I am writing this post because I am struggling in interpreting the results obtained after having used the learning rate finder.
I am applying a transfer-learning algorithm using a pre-trained DenseNet169. I therefore initialized the learner and used the lr_find() method to find the best learning rate to train the last layer group of the model. During this phase, I should observe a plot LearningRate vs Loss similar to the one shown in the book or during the lectures (Please see the figure below)
What, instead, I am obtaining is something this the following:
Here is the code used to generate it:
I would be really grateful is somebody could help me in figuring out the reason behind this behaviour.

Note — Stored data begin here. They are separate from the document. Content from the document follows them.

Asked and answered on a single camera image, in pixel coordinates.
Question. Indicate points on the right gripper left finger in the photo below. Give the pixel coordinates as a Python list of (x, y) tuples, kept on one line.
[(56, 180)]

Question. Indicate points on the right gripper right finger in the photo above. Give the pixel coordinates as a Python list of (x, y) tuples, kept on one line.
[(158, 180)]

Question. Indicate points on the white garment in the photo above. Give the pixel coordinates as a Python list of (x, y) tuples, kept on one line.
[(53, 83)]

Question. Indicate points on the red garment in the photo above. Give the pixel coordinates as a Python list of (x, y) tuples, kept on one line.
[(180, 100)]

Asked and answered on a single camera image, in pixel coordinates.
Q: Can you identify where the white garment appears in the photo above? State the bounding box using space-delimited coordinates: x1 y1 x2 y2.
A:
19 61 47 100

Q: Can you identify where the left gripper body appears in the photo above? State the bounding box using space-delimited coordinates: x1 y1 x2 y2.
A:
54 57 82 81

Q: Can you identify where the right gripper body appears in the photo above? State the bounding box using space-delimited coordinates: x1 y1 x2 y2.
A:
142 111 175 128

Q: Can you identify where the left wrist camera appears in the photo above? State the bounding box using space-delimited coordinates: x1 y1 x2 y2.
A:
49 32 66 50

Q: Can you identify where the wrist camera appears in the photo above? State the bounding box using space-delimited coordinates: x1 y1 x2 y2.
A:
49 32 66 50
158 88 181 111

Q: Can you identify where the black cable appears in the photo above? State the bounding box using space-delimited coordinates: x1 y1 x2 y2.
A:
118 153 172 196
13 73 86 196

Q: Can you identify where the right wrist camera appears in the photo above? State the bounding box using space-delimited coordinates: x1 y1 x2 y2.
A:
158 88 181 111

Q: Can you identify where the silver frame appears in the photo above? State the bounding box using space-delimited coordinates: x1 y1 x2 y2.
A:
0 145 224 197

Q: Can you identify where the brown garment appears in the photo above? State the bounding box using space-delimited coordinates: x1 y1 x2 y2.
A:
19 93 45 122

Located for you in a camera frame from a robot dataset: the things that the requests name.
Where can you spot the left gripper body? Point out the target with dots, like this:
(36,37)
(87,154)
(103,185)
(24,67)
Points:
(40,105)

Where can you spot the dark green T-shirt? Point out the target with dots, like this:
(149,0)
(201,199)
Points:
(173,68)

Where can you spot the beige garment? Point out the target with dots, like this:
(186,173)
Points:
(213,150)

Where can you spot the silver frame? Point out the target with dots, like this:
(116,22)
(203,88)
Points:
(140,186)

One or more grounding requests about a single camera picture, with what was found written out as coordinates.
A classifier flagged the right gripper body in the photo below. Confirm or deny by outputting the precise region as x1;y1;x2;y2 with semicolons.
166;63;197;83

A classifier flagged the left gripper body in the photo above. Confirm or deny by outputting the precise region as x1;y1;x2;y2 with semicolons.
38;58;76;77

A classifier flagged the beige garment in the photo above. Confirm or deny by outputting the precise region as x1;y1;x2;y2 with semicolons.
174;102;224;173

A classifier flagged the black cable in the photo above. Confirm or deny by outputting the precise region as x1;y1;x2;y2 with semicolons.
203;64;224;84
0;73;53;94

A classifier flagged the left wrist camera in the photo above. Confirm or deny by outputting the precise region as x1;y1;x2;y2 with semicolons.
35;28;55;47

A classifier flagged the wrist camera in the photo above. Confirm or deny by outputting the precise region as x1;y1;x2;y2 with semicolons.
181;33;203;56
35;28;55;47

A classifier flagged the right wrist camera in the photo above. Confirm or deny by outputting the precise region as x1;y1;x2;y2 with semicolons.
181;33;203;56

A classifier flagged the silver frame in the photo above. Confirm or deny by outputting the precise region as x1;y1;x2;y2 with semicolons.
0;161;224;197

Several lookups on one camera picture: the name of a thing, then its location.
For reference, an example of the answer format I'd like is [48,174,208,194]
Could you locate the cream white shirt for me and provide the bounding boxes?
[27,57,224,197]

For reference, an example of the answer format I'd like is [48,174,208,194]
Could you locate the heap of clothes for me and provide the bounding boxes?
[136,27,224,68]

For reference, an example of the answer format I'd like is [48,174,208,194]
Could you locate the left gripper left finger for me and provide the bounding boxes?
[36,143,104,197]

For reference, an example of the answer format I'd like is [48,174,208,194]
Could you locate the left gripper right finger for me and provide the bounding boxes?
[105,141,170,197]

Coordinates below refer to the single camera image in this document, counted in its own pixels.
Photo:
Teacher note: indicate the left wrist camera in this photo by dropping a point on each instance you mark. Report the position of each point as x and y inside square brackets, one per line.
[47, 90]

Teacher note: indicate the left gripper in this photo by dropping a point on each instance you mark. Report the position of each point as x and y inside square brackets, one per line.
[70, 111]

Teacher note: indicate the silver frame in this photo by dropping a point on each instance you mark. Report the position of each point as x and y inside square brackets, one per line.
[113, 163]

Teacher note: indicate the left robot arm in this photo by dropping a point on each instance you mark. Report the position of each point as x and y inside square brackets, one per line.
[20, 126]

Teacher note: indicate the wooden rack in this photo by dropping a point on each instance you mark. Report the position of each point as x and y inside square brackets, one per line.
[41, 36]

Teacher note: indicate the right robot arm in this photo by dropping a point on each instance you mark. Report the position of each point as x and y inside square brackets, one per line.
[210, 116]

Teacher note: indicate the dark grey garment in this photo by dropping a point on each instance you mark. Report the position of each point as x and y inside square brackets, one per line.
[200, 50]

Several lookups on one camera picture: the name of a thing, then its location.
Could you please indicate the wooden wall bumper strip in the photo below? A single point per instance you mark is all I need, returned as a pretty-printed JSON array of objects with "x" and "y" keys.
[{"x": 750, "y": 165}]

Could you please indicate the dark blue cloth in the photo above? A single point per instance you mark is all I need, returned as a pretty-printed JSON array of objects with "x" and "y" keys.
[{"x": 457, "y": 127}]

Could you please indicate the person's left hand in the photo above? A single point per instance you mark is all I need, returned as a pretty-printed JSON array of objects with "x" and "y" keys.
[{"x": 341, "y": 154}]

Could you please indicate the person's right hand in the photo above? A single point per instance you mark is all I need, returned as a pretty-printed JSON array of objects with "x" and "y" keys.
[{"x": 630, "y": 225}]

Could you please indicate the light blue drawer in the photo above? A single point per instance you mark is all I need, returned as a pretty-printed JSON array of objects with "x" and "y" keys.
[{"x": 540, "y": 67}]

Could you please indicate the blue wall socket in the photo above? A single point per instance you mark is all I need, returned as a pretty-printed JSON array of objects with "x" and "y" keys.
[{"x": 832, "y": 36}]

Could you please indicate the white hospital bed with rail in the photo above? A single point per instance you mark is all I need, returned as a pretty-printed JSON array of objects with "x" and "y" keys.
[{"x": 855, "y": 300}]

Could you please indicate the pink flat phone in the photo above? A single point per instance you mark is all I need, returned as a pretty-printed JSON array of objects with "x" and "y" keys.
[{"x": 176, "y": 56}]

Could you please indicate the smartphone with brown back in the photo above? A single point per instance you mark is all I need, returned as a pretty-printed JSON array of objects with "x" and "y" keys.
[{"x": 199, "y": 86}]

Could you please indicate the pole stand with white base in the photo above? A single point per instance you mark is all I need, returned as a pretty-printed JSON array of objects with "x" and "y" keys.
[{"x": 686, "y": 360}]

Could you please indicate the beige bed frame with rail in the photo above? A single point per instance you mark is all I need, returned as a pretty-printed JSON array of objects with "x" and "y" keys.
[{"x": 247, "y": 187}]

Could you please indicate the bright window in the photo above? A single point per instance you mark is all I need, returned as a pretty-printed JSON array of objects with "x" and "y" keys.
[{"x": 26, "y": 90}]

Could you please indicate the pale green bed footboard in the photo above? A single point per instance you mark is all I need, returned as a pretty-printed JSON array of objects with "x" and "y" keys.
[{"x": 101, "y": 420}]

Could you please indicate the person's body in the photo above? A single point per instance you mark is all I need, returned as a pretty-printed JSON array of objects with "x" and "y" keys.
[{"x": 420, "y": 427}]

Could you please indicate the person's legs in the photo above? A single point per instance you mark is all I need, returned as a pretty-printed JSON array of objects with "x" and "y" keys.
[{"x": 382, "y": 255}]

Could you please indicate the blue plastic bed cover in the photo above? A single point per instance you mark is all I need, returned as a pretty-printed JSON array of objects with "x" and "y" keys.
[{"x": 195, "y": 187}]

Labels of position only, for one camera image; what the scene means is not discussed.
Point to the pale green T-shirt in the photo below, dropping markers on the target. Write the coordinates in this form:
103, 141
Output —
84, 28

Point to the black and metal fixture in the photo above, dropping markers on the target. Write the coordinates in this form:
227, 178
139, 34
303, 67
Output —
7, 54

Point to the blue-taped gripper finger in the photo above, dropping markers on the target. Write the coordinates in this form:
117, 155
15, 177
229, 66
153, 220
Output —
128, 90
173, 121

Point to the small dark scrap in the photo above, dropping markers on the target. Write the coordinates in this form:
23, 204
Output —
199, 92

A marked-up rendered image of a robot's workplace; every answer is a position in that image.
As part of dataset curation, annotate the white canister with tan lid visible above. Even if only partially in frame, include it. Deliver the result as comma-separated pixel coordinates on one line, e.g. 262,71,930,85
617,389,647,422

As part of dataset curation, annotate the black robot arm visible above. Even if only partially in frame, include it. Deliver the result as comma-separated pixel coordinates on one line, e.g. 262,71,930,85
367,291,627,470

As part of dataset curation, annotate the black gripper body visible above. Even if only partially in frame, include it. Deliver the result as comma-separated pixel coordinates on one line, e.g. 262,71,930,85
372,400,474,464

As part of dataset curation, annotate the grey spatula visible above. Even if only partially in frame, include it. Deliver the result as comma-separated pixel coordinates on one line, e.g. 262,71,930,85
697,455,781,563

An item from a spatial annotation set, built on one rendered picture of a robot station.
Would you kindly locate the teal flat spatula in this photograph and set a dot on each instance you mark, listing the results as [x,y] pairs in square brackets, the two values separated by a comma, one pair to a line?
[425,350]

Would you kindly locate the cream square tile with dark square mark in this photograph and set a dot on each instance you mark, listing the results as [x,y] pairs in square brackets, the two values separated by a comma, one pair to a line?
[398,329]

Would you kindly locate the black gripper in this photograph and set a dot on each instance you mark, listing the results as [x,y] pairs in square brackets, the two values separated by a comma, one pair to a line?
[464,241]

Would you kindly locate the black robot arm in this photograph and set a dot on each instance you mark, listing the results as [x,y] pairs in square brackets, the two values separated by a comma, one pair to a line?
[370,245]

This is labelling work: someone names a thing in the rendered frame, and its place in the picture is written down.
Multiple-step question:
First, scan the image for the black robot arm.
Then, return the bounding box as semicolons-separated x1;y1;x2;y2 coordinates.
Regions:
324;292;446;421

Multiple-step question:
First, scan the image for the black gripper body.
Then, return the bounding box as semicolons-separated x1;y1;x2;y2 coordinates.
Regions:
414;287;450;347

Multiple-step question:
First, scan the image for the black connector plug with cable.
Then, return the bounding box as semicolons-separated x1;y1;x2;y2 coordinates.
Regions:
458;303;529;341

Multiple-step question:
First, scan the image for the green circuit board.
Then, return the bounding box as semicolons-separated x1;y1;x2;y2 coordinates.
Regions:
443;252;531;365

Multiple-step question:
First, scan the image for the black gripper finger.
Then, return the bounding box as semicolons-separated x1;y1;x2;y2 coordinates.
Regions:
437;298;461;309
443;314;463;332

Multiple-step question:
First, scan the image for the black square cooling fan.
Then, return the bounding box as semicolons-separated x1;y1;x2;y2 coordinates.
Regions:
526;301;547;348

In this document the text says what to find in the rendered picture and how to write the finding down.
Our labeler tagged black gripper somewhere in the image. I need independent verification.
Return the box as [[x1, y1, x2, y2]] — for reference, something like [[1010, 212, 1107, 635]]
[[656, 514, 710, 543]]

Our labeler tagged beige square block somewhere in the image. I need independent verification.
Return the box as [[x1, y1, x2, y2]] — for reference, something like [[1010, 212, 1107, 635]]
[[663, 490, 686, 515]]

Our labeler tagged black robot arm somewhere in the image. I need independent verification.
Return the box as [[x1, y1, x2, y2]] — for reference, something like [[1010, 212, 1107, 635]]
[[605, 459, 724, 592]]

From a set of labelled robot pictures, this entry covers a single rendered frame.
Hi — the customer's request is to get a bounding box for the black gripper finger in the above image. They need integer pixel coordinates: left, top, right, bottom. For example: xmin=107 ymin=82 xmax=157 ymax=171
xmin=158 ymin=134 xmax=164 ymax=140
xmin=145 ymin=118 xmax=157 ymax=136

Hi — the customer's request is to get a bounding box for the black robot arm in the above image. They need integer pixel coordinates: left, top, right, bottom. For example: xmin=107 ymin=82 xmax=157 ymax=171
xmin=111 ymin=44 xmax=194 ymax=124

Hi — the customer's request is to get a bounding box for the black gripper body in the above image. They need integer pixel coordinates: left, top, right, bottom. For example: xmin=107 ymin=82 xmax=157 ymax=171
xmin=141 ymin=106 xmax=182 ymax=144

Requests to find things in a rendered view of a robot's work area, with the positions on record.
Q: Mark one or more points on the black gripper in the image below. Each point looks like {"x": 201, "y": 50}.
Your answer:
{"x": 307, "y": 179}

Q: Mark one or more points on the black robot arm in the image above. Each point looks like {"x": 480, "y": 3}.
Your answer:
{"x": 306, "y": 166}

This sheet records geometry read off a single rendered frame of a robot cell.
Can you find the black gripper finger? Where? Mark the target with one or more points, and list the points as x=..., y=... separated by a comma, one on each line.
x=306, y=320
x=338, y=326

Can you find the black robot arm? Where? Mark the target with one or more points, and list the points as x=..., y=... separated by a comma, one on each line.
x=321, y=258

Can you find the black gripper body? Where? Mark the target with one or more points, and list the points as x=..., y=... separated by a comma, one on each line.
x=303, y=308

Hi Miriam, that’s actually a pretty typical graph for a pre-trained model. You would only expect to see a sharp drop when you are actually training. If you want more details on gradient descent and learning rate, there are some excellent lessons in the 4th and 5th fastbooks:
In general when selecting the learning rate, you want to go “back” a notch or so, and not get too close to the bottom of the hill, so probably somewhere between 1e-03 and 1e-02. Hope that helps.
Hi DJ, thank you a lot for your reply.
My doubts arose looking at the plots in an example from the book (the same as those reported in the second link that you sent me) in which a slope could be observed when searching for the best learning rate to use in a transfer learning approach (starting from a pre-trained resnet34) for the fine tuning of the last layer group. The plot that I observed in my case reflects, indeed, the one obtained after unfreezing the model when one usually applies a discriminative learning rate.
In regards of your suggestion to use a learning rate somewhere between 1e-03 and 1e-02, I saw that with the data that I am analyzing, a learning rate of 1e-3 for the fine tuning of the head of the model is probably too high because, despite the training loss decreases, the validation loss doesn’t follow the training loss but rather oscillates around a certain value (e.g. 1.2, 0.9). Yet, the the accuracy on the validation set increases and in my understanding this phenomenon indicates an overfitting. Therefore I tried to reduce the learning rate and with a learning rate of 1e-5 I am able to observe also a decreasing of the validation loss with an increasing of the validation accuracy, of course slower compared to higher learning rates.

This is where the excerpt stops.